Nancy Aracely Sand Giorasi (born 4 January 1964) is an Argentine teacher and politician, currently serving as National Deputy representing Corrientes Province. A member of the Justicialist Party, Sand was previously served as intendenta (mayor) of Bella Vista from 2009 to 2013, and as member of the Provincial Senate from 2015 to 2019.

==Early and personal life==
Sand Giorasi was born on 4 January 1964 in Corrientes. She studied to be a teacher at the Escuela Normal Superior in Saladas, Corrientes.

Sand is the aunt of professional footballers José "Pepe" Sand and Darío Sand.

==Political career==
Sand was a member of the Bella Vista City Council from 2001 to 2005, and later served as secretary of the Chamber of Senators of Corrientes Province from 2005 to 2009. She ran for the mayoralty of Bella Vista in 2009 under the "Frente de Todos por el Cambio" coalition; she won the election with 56.74% of the vote. Sand was the first member of the Justicialist Party to win a local election in Bella Vista in 36 years.

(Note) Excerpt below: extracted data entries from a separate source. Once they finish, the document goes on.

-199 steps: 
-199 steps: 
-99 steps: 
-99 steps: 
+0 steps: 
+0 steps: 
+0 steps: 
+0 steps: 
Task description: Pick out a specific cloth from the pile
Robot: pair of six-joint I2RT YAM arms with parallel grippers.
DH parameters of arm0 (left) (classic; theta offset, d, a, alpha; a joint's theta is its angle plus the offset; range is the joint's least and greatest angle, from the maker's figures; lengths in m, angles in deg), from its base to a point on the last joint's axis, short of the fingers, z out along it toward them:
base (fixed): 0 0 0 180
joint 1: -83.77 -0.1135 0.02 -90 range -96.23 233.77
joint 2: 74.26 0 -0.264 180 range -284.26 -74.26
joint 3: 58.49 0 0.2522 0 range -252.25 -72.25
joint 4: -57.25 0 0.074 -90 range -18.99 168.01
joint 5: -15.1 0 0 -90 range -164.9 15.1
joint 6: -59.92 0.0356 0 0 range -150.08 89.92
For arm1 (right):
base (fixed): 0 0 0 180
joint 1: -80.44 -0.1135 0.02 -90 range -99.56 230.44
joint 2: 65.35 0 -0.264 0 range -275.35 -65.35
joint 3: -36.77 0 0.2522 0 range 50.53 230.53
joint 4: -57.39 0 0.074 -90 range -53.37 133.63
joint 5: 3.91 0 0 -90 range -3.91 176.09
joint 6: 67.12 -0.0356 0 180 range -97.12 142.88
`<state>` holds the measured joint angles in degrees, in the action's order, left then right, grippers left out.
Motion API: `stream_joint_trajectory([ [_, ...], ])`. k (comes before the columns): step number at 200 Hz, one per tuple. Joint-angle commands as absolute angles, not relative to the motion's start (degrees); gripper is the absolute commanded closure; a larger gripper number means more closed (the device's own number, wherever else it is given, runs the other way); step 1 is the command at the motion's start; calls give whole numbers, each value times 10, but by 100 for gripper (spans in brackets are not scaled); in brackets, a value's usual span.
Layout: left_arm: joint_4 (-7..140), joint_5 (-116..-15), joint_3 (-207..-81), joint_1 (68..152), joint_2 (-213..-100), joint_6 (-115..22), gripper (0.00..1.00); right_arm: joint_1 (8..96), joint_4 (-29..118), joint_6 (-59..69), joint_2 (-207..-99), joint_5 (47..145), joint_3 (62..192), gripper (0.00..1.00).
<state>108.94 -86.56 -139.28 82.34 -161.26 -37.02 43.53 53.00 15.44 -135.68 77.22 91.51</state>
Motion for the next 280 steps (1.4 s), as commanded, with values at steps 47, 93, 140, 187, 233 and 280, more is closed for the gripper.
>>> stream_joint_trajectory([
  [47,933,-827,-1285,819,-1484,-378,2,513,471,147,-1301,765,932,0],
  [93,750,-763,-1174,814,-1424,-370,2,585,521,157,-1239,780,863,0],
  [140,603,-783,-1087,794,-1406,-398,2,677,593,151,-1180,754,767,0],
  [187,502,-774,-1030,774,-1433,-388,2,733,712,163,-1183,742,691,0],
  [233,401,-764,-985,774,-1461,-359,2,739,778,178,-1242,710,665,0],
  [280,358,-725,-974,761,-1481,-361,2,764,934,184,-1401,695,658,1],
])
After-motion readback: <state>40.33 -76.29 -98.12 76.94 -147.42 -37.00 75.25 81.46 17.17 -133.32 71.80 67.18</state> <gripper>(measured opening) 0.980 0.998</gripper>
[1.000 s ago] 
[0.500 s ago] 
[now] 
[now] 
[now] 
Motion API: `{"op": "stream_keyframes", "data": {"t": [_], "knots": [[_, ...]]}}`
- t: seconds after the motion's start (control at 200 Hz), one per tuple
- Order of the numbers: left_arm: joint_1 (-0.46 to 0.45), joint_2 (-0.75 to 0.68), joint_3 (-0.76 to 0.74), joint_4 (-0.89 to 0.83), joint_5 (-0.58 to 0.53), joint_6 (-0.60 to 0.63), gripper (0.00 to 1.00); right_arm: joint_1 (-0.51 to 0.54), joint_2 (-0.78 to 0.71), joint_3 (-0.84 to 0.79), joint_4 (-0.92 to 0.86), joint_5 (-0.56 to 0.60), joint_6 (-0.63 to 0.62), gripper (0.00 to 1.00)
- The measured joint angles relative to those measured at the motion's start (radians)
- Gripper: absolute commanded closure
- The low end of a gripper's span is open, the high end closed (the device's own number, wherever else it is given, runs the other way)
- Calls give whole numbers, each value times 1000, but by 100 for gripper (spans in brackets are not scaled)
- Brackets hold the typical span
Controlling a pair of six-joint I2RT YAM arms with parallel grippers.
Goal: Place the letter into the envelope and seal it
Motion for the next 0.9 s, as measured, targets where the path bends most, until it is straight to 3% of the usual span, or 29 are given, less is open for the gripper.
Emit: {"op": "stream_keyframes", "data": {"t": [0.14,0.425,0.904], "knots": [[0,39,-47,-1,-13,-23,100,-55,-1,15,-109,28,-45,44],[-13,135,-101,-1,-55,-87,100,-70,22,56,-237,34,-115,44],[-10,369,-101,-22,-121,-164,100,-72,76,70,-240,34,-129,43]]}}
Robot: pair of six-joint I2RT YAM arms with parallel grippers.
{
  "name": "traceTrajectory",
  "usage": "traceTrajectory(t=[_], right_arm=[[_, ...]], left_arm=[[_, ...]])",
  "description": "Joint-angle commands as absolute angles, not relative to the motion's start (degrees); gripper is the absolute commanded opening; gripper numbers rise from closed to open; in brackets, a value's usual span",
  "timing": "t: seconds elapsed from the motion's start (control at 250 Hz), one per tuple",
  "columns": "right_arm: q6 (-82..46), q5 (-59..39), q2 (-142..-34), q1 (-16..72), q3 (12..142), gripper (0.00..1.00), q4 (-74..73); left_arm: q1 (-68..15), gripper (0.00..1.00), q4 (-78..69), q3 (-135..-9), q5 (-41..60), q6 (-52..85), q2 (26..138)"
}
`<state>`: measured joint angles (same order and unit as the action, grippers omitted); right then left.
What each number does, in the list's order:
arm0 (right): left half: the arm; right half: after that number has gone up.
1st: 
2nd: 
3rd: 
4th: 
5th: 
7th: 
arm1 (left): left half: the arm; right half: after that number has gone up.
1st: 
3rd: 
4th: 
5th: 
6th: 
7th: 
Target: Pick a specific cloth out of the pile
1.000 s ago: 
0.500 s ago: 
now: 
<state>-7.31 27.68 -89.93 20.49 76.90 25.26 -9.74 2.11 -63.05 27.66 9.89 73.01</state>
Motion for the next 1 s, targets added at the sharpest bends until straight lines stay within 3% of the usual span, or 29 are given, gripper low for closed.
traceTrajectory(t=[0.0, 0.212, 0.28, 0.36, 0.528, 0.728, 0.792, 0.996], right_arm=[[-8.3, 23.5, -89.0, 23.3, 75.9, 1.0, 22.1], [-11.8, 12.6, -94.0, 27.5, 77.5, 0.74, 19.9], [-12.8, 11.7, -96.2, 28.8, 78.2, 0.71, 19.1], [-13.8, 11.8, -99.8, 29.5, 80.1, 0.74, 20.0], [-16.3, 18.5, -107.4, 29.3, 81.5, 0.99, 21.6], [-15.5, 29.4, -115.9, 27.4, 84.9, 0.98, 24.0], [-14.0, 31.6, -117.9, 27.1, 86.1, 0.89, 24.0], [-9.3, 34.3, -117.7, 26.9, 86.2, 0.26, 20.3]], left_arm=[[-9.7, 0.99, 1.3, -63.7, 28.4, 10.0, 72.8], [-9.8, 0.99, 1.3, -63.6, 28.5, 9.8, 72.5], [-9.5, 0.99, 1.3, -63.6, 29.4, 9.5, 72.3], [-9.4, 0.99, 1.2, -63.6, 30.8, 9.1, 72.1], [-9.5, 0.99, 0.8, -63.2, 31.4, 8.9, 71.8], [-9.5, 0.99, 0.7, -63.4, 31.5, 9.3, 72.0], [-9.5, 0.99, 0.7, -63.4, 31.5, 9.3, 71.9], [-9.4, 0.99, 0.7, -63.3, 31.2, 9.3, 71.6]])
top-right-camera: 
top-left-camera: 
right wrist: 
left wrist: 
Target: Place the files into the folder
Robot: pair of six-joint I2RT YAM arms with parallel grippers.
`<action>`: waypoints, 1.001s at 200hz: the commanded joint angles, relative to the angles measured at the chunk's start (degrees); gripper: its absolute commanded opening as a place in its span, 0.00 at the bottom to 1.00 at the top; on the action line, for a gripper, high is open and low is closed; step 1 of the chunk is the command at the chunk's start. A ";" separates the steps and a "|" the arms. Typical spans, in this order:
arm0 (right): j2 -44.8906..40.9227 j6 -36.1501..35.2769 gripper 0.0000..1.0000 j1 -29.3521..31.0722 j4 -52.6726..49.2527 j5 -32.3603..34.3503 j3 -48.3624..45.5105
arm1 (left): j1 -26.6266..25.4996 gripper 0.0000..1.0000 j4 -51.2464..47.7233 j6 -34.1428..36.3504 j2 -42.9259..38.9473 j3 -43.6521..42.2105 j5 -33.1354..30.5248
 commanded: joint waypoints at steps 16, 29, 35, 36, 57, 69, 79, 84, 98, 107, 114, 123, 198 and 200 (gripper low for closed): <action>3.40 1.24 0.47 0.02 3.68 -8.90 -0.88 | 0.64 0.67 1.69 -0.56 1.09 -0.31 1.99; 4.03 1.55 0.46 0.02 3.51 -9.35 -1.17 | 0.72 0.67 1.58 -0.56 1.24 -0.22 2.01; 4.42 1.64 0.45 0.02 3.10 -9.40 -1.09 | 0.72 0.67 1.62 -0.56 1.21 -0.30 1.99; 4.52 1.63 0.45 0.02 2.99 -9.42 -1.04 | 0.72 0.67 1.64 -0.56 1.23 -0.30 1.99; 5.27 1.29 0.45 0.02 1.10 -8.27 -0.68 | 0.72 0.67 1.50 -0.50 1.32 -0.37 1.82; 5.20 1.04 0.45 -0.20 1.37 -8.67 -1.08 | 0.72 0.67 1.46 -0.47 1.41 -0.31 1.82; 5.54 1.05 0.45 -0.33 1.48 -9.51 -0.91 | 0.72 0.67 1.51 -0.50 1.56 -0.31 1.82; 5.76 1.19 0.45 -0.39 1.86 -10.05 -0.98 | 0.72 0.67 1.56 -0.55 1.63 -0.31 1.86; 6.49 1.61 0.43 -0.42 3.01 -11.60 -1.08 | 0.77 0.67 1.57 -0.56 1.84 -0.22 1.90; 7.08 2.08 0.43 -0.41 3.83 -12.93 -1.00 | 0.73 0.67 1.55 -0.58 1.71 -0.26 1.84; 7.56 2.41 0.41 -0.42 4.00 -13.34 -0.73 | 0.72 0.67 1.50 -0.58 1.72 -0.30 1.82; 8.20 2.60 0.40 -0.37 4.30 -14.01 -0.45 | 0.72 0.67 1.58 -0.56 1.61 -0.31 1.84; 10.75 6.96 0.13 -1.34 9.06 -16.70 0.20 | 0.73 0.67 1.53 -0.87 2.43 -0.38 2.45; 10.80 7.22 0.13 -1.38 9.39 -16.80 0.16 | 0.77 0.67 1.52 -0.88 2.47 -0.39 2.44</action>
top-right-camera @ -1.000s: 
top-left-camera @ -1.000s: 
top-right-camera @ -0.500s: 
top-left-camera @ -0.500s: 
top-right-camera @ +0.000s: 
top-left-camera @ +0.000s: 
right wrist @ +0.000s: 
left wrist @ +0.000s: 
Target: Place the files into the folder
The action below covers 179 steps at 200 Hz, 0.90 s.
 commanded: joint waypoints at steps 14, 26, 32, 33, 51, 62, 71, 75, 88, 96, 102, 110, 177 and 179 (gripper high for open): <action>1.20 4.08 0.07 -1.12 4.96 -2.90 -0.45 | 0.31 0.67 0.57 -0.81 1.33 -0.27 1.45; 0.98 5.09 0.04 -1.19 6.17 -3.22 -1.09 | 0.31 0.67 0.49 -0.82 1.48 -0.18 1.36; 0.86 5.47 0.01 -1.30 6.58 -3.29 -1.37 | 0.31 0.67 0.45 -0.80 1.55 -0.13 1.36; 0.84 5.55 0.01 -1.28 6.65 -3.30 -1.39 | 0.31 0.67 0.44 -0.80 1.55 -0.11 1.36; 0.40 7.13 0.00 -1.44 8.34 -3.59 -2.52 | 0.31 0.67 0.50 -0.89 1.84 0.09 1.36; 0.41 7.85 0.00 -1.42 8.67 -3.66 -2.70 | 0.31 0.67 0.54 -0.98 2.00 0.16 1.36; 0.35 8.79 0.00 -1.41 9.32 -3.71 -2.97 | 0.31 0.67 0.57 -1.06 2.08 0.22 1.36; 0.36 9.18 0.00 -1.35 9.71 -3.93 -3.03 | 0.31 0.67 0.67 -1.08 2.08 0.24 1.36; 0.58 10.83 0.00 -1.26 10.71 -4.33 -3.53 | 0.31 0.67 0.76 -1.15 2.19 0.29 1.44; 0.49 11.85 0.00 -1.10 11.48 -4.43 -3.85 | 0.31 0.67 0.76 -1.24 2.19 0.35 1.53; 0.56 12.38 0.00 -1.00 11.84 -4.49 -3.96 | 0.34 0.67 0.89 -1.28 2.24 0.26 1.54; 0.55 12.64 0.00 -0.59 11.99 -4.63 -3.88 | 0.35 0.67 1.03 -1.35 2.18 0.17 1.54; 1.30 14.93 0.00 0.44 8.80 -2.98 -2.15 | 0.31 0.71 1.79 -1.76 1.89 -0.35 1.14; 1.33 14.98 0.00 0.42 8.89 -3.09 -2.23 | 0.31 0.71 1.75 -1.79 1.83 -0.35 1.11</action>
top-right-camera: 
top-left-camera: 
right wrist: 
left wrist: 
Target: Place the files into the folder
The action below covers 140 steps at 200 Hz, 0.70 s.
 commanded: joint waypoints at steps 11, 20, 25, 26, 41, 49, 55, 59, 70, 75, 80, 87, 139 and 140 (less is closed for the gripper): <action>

From 2013 to 2015, she was Secretary of Community Development of the Corrientes municipal government. In 2015, she was elected to the Chamber of Senators of Corrientes. She resigned from her seat in the Senate on 28 November 2019.

At the 2019 legislative election, Sand was the second candidate in the Frente de Todos coalition list, behind José Ruiz Aragón. The list received 50.98% of the vote, and both Ruiz Aragón and Sand were elected.

During her 2019–2023 term, Sand formed part of the parliamentary commissions on Population and Human Development, Education, Regional Economies and Development, Mercosur, and Municipal Affairs. She was an opponent of the legalization of abortion in Argentina, voting against the 2020 Voluntary Interruption of Pregnancy bill that passed the Chamber.